# Brief
In the entries below, find the line with "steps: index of" and the line with "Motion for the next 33"; give again those lines and every line between them, exactly.

# Dataset records
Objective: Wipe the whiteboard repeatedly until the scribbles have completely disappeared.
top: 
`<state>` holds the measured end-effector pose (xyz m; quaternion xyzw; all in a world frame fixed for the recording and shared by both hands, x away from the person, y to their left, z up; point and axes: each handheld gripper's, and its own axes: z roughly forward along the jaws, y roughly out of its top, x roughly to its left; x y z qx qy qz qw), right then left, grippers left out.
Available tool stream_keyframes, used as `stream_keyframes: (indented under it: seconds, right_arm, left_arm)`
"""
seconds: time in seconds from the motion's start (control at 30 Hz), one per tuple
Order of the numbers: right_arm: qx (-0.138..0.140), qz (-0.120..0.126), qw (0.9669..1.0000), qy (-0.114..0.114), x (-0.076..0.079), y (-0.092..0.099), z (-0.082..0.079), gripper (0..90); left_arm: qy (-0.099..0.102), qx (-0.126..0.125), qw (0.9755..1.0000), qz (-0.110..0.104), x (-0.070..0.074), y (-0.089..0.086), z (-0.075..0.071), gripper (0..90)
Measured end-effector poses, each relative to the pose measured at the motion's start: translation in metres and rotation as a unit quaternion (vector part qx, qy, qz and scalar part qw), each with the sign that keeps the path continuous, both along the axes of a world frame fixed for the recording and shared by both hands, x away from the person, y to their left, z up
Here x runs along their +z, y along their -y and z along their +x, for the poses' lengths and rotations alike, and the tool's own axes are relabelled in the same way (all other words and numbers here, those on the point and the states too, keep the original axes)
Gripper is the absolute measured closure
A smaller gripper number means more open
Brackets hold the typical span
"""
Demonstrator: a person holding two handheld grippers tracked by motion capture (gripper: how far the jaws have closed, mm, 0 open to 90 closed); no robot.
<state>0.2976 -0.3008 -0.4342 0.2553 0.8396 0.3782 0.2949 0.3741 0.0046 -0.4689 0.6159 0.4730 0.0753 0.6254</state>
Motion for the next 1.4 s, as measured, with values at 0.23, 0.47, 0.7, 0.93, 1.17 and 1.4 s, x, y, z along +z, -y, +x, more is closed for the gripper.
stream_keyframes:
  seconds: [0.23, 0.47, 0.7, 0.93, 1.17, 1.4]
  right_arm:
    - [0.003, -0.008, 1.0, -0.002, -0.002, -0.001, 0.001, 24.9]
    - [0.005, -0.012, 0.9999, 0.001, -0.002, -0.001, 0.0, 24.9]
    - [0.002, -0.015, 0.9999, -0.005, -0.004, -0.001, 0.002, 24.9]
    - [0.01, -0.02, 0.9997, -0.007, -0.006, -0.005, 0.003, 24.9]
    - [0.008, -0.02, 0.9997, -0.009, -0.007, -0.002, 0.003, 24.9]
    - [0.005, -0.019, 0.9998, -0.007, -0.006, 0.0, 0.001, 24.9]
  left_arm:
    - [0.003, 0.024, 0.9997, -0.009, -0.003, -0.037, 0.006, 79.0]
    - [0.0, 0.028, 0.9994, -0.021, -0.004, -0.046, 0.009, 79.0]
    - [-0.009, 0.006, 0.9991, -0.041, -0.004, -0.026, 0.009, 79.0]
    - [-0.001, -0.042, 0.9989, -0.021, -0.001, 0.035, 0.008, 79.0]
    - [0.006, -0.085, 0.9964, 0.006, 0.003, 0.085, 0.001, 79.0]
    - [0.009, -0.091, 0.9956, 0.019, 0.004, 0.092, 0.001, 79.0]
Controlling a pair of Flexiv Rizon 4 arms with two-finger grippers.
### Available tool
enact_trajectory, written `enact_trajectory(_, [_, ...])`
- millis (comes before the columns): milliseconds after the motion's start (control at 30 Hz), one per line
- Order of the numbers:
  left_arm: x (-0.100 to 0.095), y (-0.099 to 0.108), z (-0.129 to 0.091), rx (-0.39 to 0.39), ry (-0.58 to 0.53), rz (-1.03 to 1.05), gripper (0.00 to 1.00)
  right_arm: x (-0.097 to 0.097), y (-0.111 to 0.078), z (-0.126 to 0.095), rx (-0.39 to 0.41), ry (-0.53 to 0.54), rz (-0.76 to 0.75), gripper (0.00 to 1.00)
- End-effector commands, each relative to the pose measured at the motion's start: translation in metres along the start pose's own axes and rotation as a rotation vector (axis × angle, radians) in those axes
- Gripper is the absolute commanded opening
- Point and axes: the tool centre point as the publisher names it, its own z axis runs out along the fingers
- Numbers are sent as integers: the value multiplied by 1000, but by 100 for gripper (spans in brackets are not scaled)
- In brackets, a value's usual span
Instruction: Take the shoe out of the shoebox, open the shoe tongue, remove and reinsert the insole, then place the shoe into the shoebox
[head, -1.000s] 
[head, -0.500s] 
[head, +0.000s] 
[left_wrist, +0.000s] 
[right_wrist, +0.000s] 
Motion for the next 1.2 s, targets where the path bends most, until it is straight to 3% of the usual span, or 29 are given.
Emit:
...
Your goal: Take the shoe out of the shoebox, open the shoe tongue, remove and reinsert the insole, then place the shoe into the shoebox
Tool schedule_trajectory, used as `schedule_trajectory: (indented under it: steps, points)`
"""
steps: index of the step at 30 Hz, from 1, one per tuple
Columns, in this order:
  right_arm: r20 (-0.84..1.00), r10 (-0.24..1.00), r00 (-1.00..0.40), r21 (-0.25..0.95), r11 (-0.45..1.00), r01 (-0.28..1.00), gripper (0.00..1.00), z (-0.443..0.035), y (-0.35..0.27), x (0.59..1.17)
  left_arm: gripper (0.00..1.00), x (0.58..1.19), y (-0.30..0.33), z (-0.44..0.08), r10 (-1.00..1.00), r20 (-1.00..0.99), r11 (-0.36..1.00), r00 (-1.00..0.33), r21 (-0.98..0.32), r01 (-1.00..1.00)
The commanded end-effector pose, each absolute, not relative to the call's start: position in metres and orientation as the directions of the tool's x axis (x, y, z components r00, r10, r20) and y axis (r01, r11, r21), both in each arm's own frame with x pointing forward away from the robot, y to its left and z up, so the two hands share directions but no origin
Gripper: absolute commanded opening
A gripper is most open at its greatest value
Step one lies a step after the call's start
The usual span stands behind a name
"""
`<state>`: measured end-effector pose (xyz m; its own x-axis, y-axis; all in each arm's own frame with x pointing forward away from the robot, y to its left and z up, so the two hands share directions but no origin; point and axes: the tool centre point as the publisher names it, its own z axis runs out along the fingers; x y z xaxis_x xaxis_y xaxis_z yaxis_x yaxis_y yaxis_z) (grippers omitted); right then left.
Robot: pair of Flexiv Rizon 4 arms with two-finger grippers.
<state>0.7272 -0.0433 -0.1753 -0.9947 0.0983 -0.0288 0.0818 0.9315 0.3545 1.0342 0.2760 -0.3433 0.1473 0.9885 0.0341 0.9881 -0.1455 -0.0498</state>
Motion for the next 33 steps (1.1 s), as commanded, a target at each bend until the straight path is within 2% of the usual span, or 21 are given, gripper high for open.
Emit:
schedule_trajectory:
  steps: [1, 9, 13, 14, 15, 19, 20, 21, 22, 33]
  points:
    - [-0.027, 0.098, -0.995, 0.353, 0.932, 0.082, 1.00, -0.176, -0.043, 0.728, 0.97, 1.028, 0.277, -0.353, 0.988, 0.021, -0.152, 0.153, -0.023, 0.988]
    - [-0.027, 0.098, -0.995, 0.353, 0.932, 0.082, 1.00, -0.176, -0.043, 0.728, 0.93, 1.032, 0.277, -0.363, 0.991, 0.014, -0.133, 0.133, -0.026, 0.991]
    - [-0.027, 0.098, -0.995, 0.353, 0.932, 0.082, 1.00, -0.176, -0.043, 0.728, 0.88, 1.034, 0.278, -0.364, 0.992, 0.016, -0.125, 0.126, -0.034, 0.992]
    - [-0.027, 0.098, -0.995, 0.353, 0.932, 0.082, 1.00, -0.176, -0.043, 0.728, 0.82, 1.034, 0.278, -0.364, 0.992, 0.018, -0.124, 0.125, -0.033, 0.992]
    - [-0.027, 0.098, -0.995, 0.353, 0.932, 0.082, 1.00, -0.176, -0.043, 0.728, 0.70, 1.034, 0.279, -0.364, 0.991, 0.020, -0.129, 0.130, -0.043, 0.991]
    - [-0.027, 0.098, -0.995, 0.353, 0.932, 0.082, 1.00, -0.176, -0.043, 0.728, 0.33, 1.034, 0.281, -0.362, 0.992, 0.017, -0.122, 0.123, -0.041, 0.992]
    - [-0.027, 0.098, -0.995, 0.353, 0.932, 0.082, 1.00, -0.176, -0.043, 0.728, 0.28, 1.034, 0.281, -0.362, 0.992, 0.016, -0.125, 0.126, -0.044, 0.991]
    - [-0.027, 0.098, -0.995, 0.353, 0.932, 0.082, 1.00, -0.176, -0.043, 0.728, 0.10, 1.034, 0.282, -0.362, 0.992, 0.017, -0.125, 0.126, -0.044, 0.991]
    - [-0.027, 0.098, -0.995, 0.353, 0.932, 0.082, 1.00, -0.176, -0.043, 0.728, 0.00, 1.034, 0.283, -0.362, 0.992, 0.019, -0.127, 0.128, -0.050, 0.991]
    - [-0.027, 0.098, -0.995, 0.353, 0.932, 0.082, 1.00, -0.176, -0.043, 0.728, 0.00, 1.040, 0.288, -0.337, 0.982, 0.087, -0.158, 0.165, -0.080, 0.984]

# Result of this exercise
steps: index of the step at 30 Hz, from 1, one per tuple
Columns, in this order:
  right_arm: r20 (-0.84..1.00), r10 (-0.24..1.00), r00 (-1.00..0.40), r21 (-0.25..0.95), r11 (-0.45..1.00), r01 (-0.28..1.00), gripper (0.00..1.00), z (-0.443..0.035), y (-0.35..0.27), x (0.59..1.17)
  left_arm: gripper (0.00..1.00), x (0.58..1.19), y (-0.30..0.33), z (-0.44..0.08), r10 (-1.00..1.00), r20 (-1.00..0.99), r11 (-0.36..1.00), r00 (-1.00..0.33), r21 (-0.98..0.32), r01 (-1.00..1.00)
The commanded end-effector pose, each absolute, not relative to the call's start: position in metres and orientation as the directions of the tool's x axis (x, y, z components r00, r10, r20) and y axis (r01, r11, r21), both in each arm's own frame with x pointing forward away from the robot, y to its left and z up, so the two hands share directions but no origin
Gripper: absolute commanded opening
A gripper is most open at its greatest value
Step one lies a step after the call's start
The usual span stands behind a name
"""
`<state>`: measured end-effector pose (xyz m; its own x-axis, y-axis; all in each arm's own frame with x pointing forward away from the robot, y to its left and z up, so the two hands share directions but no origin; point and axes: the tool centre point as the publisher names it, its own z axis runs out along the fingers; x y z xaxis_x xaxis_y xaxis_z yaxis_x yaxis_y yaxis_z) (grippers omitted); right then left.
Robot: pair of Flexiv Rizon 4 arms with two-finger grippers.
<state>0.7272 -0.0433 -0.1753 -0.9947 0.0983 -0.0288 0.0818 0.9315 0.3545 1.0342 0.2760 -0.3433 0.1473 0.9885 0.0341 0.9881 -0.1455 -0.0498</state>
Motion for the next 33 steps (1.1 s), as commanded, a target at each bend until the straight path is within 2% of the usual span, or 21 are given, gripper high for open.

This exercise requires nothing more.